◆ **Problem details**
Go over the data and keep only the lines that include "toward".

◆ **Entries shown**
•••••
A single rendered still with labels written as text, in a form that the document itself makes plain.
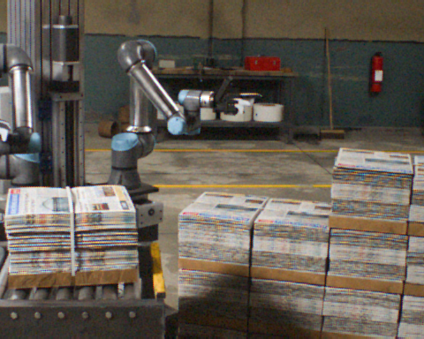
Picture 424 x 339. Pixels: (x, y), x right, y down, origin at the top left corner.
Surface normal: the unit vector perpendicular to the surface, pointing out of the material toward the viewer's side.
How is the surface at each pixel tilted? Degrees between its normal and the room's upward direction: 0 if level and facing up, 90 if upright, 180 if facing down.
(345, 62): 90
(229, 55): 90
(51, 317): 90
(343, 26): 90
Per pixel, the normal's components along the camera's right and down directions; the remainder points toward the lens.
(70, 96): 0.68, 0.18
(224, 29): 0.11, 0.22
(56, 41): -0.74, 0.13
•••••
◆ **Answer space**
Surface normal: the unit vector perpendicular to the surface, pointing out of the material toward the viewer's side.
Per pixel, the normal's components along the camera's right and down directions; the remainder points toward the lens.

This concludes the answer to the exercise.